[Stored records]

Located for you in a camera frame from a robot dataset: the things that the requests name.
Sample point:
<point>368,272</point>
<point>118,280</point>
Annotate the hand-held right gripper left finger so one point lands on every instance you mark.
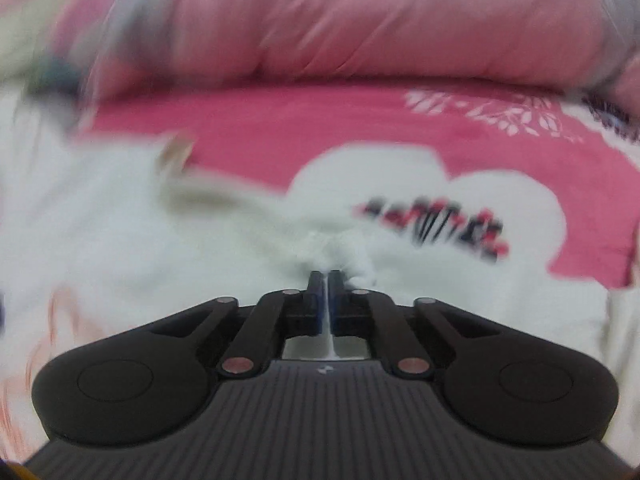
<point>316,305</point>

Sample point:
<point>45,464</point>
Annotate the pink floral duvet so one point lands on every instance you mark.
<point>350,20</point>

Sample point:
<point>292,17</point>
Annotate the white sweatshirt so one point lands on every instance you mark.
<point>150,235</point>

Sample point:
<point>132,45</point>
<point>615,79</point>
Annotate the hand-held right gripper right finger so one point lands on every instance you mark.
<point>337,305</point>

* [Exercise instructions]
For each line above, output its wording exactly and leave out any picture.

* [Expected answer]
Located for you in a camera frame from a robot dataset: the things that the requests name.
Sample point:
<point>368,272</point>
<point>118,280</point>
Annotate the hand-held right gripper left finger so one point lands on every instance you mark.
<point>316,305</point>

Sample point:
<point>45,464</point>
Annotate the pink floral duvet so one point lands on every instance you mark.
<point>350,20</point>

Sample point:
<point>292,17</point>
Annotate the white sweatshirt so one point lands on every instance you mark.
<point>150,235</point>

Sample point:
<point>132,45</point>
<point>615,79</point>
Annotate the hand-held right gripper right finger so one point lands on every instance you mark.
<point>337,305</point>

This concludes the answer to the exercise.